Отсутствие в человеке скромности и внимания к другим неприятно утомляет, а подчас вызывает активный протест. Однажды к Шевцову на дачу приехал седой, представительный, с печатью мудрости на лице генерал. Еще до войны они вместе с Шевцовым начинали службу на западной границе, были начальниками погранзастав. Теперь генерал начальствовал над большим погранрайоном на Дальнем Востоке. Я застал их за обедом, они изрядно выпили, наперебой вспоминали минувшие годы. Шевцов позволял себе демонстративно излишнюю фамильярность, говорил примерно в таком стиле: «Ну, Колька, черт! Однако же, мерзавец. куда хватил! Ах, ты, сукин сын, ах, подлец!..»
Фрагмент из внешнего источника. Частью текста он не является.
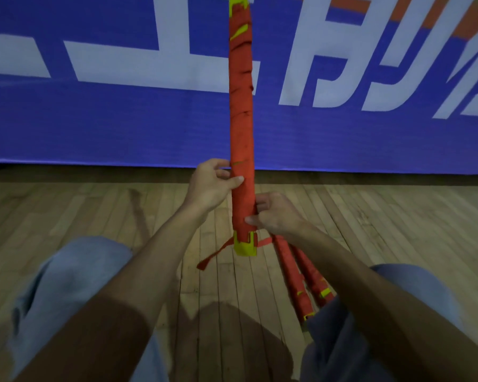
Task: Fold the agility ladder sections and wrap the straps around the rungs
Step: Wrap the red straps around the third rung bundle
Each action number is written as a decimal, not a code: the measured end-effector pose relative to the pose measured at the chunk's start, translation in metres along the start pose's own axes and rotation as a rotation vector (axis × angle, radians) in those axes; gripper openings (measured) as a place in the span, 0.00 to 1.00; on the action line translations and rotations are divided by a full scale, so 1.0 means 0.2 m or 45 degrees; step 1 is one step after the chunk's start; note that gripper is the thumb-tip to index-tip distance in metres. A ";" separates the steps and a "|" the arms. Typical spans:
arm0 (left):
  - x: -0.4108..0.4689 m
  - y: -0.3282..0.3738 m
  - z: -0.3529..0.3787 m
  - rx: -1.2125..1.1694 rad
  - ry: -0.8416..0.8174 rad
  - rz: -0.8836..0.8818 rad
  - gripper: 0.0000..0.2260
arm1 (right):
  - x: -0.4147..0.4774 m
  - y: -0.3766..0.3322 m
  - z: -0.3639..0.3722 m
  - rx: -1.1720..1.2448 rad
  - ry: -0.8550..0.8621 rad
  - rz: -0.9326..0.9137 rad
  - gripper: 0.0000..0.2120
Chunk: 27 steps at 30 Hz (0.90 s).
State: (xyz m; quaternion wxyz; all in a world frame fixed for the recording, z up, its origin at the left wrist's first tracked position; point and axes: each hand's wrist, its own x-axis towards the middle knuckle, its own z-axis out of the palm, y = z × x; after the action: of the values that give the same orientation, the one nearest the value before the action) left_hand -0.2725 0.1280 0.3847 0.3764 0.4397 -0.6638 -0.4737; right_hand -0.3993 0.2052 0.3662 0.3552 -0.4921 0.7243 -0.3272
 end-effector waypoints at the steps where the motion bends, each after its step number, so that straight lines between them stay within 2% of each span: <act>1: 0.00 -0.01 0.02 -0.036 -0.024 -0.034 0.14 | -0.01 0.02 -0.01 0.017 -0.023 0.031 0.15; 5: 0.00 -0.08 0.17 -0.216 -0.204 -0.134 0.06 | -0.05 0.14 -0.10 -0.142 -0.031 0.056 0.10; 9: 0.01 -0.17 0.37 0.043 -0.214 -0.028 0.11 | -0.08 0.25 -0.24 -0.635 0.038 0.163 0.04; 12: 0.06 -0.23 0.53 0.001 -0.276 -0.075 0.10 | -0.04 0.37 -0.30 -0.594 0.133 0.233 0.14; 17: 0.17 -0.41 0.87 -0.259 -0.337 -0.317 0.08 | 0.06 0.64 -0.36 -0.366 0.188 0.371 0.18; 20: 0.24 -0.59 1.06 -0.217 -0.387 -0.439 0.15 | 0.13 0.84 -0.36 -0.342 0.171 0.426 0.14; 23: 0.30 -0.80 1.26 -0.128 -0.445 -0.563 0.26 | 0.19 1.07 -0.35 -0.334 0.140 0.509 0.16; 27: 0.30 -1.09 1.50 -0.042 -0.471 -0.703 0.29 | 0.26 1.39 -0.31 -0.313 0.089 0.630 0.18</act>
State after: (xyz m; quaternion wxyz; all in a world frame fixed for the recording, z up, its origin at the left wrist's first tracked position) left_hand -0.5177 0.1241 0.1007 0.1138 0.5033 -0.5687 -0.6405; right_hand -0.5982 0.2481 0.1607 0.3367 -0.3281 0.8686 -0.1568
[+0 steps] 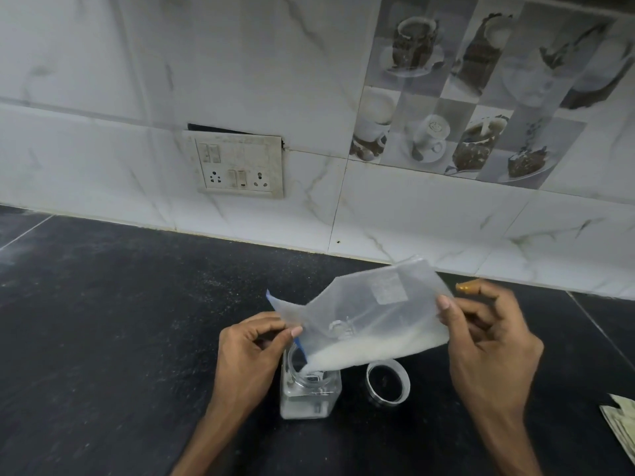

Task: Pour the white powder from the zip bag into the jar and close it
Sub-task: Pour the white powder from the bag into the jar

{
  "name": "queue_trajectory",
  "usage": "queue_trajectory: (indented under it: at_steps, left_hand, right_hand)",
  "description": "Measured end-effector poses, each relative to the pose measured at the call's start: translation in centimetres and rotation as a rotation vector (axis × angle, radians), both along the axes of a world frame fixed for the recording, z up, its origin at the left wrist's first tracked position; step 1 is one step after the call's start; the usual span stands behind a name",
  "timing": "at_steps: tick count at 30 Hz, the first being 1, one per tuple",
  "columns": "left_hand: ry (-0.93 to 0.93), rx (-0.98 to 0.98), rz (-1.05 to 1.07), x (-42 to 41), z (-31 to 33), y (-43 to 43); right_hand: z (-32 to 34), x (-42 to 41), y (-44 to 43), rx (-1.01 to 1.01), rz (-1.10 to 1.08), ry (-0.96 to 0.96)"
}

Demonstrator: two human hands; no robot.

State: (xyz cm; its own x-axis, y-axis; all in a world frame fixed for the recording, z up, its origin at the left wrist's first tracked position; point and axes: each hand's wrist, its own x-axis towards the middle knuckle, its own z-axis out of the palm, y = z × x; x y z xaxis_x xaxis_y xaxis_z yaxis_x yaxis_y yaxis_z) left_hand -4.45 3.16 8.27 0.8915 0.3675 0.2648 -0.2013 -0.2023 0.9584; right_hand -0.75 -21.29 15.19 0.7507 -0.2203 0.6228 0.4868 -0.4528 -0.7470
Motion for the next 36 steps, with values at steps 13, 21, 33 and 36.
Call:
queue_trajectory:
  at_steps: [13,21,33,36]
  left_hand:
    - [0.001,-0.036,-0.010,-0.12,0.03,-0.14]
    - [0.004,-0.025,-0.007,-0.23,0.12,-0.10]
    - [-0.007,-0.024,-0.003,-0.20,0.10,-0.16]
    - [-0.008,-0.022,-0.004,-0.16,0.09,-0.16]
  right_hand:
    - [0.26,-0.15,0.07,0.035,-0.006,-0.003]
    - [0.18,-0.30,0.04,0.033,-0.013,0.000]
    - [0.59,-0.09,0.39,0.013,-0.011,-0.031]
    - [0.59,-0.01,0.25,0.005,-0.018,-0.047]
Генерал под натиском такого красноречия говорил все меньше, мрачнел, а потом поднялся, сказал:
— Я даже в шутку не позволяю обращаться со мной в таком роде.
И стал собираться. И как Шевцов ни извинялся, ни удерживал его, генерал, сухо простившись, ушел.
На меня эта сцена произвела неприятное впечатление.
Людям, не обладающим тактом, не получившим хорошего воспитания, слава и успехи кружат голову. Шевцов стал знаменитым сразу. Едва был напечатан его роман «Тля», как о нем заговорили. Печатались разгромные статьи в центральных газетах. Но безудержная брань в адрес писателя всегда вызывает интерес к нему и сочувствие. Его роман стали искать, его нарасхват читали. В редакции газет и ему лично посыпались письма с возмущением в адрес критиков, читатели разделились на два лагеря: одни его ненавидели, другие восхищались, называли его мужественным борцом за правду, и тут же, в пылу восторгов, наперебой хвалили роман не только за смелость, но и за выдающиеся художественные достоинства.
К сожалению, как раз этого-то в романе и не было. И если сам автор поначалу скромно оценивал свой роман, то теперь он все больше верил в собственный талант и в то, что он действительно написал высокохудожественную книгу.
Слава и лесть — родные сестры и сестры-обольстительницы. они быстро туманят голову, уводят человека туда, где его ждут большие разочарования. И только сильный ум, могучая натура могут противостоять соблазнам славы. И такой ум, такую натуру в молодости имел Шевцов, и я видел его умным, сильным и красивым. Но на моих глазах хмель отнимал у него все лучшие свойства характера; он слабел, мельчал и превращался в заурядного старца.
Воображаю, как вскинутся на меня братья-писатели: отступник! Предатель! Мы его дарили дружбой, а он нас вон как ославил!..
На это позволительно будет привести выражение мудреца: «Правда светлее солнца». Мы слишком долго скрывали свои пороки. чтобы еще и теперь, когда государство российское темными силами, в том числе и нами, русскими литераторами, приведено к черте вселенского позора и когда детям нашим, оглушенным ритмами адской музыки и сатанинской прелестью порнографии, приходится краснеть за деяния отцов, — теперь-то уж пора и приоткрыть завесу. Речь идет о судьбе народа. Какие уж тут церемонии?
Отступники и предатели — те, кто закрыл глаза на самую страшную для народа опасность, кто оставил его в беде и делает вид, что ничего особенного с ним не происходит.
Писатель, если он даже средний, несомненно наделен талантом, а талант — это еще и ответственность. Если тебя одарила мать-природа, если тебя выучил народ и создал условия для творчества, — можешь ли ты предаваться пьянству и не выполнять своего главнейшего долга — указывать людям на грядущие беды?